*Task brief:* In the data that follows, find each line containing "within" and copy it.

Records from a data collection
──────

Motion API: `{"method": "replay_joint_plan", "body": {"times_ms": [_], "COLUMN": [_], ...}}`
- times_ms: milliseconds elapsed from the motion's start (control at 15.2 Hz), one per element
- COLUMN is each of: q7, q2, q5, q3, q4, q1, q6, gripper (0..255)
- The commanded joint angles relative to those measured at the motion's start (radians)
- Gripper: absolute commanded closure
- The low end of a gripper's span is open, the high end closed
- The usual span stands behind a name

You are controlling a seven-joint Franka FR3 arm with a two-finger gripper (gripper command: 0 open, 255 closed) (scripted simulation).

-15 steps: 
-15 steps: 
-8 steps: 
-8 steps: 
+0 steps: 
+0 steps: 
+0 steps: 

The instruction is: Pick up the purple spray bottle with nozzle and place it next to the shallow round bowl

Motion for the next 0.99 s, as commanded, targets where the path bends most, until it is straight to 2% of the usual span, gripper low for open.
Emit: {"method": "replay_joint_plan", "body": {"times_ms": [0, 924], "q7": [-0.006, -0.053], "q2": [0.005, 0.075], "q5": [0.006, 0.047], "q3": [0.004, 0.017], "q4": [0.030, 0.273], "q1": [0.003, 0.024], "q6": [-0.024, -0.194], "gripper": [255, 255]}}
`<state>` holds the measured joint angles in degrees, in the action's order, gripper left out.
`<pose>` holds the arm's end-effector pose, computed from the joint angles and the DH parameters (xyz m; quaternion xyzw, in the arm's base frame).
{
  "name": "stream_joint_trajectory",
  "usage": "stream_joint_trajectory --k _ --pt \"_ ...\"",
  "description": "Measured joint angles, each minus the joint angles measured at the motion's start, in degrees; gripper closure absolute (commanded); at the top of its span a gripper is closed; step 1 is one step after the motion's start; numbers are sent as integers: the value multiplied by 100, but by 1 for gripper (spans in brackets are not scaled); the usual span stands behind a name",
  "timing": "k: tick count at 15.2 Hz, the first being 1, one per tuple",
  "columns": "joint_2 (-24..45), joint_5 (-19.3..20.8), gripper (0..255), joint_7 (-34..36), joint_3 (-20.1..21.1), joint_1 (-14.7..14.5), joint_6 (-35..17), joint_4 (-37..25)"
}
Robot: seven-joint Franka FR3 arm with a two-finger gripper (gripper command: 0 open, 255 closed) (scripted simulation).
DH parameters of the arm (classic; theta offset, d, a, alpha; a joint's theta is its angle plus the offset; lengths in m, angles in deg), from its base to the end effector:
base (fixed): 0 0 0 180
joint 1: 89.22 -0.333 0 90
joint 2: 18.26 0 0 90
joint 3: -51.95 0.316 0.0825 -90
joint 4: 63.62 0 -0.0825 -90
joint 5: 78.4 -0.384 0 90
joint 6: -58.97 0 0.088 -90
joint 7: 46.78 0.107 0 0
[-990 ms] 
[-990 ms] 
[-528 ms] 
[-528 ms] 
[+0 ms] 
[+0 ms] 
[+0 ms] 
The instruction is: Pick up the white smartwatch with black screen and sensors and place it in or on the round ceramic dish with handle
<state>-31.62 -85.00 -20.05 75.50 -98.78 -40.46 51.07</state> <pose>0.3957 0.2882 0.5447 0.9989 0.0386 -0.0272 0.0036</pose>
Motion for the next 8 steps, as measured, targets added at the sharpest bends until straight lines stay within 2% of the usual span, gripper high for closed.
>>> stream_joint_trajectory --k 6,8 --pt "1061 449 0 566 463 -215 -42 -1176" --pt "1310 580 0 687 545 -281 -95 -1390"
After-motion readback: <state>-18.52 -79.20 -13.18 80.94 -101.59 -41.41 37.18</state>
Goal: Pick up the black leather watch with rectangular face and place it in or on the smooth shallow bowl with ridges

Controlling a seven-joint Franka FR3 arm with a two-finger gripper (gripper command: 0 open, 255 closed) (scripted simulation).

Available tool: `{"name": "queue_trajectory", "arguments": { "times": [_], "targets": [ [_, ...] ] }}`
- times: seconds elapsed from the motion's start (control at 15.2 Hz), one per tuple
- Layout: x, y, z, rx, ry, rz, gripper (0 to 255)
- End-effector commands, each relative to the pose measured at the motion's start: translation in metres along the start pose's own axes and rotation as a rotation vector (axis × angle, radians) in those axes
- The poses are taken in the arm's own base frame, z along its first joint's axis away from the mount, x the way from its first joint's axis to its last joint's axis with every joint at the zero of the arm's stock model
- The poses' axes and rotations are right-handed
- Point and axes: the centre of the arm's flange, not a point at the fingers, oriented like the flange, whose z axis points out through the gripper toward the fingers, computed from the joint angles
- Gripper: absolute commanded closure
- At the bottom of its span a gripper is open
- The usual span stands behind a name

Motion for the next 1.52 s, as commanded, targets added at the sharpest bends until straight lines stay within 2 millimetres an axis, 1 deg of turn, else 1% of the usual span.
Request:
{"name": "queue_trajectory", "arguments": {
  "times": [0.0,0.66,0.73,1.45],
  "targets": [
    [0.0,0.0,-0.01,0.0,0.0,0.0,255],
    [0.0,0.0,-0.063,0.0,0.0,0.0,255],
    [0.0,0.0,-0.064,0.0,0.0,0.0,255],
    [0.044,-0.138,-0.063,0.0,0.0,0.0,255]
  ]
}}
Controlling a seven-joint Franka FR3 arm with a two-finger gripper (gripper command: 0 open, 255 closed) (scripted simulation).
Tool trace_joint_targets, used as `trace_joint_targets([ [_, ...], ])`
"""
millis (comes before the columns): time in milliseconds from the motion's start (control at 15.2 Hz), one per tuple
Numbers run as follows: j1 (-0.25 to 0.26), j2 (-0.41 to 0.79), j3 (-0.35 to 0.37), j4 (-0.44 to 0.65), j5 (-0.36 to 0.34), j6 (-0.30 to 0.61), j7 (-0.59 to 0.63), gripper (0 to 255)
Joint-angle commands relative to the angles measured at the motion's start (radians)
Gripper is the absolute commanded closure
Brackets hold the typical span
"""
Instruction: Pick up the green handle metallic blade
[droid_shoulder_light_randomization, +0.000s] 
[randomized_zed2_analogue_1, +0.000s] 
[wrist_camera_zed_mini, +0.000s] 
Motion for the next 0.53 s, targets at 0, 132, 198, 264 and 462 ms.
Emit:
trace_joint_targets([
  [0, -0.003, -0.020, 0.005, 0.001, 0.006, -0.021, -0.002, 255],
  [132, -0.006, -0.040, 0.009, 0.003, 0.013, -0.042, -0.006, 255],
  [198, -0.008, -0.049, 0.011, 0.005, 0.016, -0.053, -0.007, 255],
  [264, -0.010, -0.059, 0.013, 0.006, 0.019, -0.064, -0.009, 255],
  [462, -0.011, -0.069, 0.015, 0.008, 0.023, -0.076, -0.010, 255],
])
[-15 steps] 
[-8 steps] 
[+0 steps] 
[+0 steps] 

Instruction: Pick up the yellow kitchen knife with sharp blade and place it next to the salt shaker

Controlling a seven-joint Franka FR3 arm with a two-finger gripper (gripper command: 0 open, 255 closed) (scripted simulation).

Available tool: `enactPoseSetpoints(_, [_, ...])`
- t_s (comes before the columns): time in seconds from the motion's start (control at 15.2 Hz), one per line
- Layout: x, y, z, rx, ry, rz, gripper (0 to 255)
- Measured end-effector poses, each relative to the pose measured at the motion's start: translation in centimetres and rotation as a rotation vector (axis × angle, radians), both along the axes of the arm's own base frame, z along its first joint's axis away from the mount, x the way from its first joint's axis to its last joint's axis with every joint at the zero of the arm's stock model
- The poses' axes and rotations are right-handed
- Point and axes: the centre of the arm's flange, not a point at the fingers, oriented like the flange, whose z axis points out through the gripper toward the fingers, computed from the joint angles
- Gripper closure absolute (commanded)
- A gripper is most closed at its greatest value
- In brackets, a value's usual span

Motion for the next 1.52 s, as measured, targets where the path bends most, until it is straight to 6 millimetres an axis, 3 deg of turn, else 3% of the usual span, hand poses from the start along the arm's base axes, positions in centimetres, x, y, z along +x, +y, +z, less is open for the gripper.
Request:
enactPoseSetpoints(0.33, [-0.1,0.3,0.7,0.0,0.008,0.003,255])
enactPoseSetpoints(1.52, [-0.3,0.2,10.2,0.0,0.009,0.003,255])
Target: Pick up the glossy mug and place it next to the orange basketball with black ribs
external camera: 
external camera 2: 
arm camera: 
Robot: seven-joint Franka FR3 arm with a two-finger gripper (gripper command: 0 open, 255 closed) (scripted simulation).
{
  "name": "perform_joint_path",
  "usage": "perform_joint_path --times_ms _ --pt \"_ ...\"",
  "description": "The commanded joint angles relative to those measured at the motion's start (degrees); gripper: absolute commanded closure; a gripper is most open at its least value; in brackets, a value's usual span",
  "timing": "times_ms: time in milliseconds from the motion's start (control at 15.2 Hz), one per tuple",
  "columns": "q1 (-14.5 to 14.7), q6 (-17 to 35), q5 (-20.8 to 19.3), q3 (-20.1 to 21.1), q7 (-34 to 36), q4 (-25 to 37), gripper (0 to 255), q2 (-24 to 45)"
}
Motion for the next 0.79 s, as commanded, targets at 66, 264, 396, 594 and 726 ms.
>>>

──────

*Written answer:*
Motion for the next 8 steps, as measured, targets added at the sharpest bends until straight lines stay within 2% of the usual span, gripper high for closed.
Motion for the next 1.52 s, as commanded, targets added at the sharpest bends until straight lines stay within 2 millimetres an axis, 1 deg of turn, else 1% of the usual span.

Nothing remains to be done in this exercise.